When I listen back I think, the texture, the sonic weaves of time spent with women is so different from the recordings with men. Unlike men, women do not have the option, perhaps even the desire, to detach themselves from the collective. To set aside the babies, the lake, the animals. I resist the temptation to call these sounds songs, to render them sonic objects. These sounds are living sonic traditions, that circulate in repetition, that echo, seena dar seena, that enliven and are enlivened by ritual and resistance. They are necessarily contingent, dynamic, & collective. A clean recording threatens to fix a song, to make an icon of it. Every leakage, every interruption is a truth being told. Every leakage every interruption honours the boundless vitality of the tradition.
Ibrahim Hyderi, December 2023.
Ibrahim Hyderi is an ancient creek and another one of the oldest neighbourhoods of Karachi. Those who live here are descendants of Mai Kolachi, after whom the city is named.
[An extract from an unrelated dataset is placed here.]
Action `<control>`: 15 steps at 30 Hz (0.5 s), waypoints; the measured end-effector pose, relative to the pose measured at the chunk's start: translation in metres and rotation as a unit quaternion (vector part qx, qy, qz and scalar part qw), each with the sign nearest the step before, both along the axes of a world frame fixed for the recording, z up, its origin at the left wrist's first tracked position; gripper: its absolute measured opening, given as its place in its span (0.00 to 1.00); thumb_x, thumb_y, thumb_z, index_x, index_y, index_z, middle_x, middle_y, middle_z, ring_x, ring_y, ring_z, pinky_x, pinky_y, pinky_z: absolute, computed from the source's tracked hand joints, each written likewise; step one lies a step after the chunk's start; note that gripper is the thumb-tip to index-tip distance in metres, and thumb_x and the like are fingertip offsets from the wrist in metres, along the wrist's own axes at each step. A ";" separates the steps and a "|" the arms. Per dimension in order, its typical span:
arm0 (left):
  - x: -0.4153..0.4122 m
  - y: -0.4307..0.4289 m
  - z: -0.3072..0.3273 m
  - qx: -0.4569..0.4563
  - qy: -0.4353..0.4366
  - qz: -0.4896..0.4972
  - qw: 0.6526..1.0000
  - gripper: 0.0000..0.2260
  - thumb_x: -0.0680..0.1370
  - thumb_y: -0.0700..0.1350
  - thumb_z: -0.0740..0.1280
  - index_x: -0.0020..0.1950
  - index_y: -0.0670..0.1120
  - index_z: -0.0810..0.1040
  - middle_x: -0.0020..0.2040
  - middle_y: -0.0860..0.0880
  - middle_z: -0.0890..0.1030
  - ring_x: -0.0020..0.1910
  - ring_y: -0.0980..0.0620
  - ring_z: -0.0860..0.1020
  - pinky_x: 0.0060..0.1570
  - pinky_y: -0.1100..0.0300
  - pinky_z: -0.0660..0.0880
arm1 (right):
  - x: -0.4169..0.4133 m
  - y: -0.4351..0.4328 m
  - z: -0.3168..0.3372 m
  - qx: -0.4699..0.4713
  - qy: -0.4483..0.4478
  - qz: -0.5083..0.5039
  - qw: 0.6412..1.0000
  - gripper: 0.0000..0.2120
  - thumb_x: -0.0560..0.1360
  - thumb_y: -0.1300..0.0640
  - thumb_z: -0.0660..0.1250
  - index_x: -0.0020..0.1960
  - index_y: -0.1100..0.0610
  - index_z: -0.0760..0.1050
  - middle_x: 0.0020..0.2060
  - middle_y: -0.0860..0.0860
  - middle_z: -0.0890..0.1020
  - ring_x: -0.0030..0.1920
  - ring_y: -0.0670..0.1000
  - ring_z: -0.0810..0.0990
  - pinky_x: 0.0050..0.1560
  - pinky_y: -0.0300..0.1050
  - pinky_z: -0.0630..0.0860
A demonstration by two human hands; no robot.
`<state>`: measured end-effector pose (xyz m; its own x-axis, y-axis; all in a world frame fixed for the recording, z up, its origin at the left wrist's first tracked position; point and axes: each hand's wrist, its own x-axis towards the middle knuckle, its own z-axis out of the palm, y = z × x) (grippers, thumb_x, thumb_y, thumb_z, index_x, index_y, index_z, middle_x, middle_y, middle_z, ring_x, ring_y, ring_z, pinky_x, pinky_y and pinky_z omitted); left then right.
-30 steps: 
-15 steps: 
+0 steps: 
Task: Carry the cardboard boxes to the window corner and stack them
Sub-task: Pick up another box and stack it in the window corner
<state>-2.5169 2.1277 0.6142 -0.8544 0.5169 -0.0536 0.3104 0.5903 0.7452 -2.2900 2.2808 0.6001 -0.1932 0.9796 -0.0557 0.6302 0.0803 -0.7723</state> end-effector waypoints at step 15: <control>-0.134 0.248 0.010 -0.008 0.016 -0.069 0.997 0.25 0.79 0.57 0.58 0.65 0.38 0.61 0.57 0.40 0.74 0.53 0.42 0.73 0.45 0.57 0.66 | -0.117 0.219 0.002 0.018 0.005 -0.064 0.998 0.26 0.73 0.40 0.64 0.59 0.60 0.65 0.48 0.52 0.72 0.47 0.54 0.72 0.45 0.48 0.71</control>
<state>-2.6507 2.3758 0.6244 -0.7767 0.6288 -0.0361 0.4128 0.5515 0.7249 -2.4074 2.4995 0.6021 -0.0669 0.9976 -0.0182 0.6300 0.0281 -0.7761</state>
A heroic fisherwoman, Mai Kolachi was also a wanderer, and is said to have set up the first settlement around which Karachi emerged. She is also known as the hero who threw herself into the wild oceanic waters to save her youngest son, Moriro, who had been consumed by a crocodile. A crocodile, or a whale, or a serpent. It is a story that echoes the biblical story of Yunus. It also echoes the folktale of Sohni Mahiwal. There are as many versions of this story as there are people to tell it, as there are waters to locate it in. Echo practice. Worlds on worlds spring forth in moments of collective remembering.
This song tells the story of a mother’s anguish when her son’s boat returns empty to shore. Storytelling is a cosmographical practice. Like the boat, memory is a vessel. Like the boatman the storyteller is the medium between realms, a wanderer who connects stars and shores with voice, with sound. And the fish, the crocodile, the river, the moon, the birds, divine witnesses, all say shhh. Listen. They’re remembering a story. In one version of the story Mai Kolachi softens the grip of the crocodile, coaxes him to let her son out, by intoxicating the crocodile with a lullaby. Lulling the crocodile to sleep with a song. I don’t know what the lullaby was. We heard and sang so many lullabies that day. It could be any. It could be them all. The lullaby is also a wild wandering tradition. No one improvises as much as someone who is singing a lullaby. The lullaby is also a bridge between worlds. From the world of the awake to the world of the asleep. From the world of the day to the world of the night. From the world of a womb to this world we find ourselves in now. And perhaps these lullabies, sonic memories that move heart to heart, mouth to mouth, can also move us into a new world yet to be built, yet to be born.
Sindh is named after Sindhu, the ancient river that flows, expands, contracts across its surface. It is a profoundly sacred and deeply revered river. The Rig Vedas were written at the banks of this river, and they mention Sindhu over 150 times: ‘Waters, the worshipper addresses to you excellent praise… the rivers flow by sevens through the three worlds; but the Sindhu surpasses all the other streams in strength.’ This river predates the Himalayas. Through the massive geological shifts that birthed the highest mountains on the planet, the Sindhu endured and softly shored a path.River worship is an ancient and ongoing tradition here. Devotees are known as Daryapanthi: those who walk the path of the river. Another name for Sindhu, and for Sindh, is Mehran. A name connected etymologically to Mehr/Mitra - the Indo-Persian diety of water and friendship. Mitr. Friend.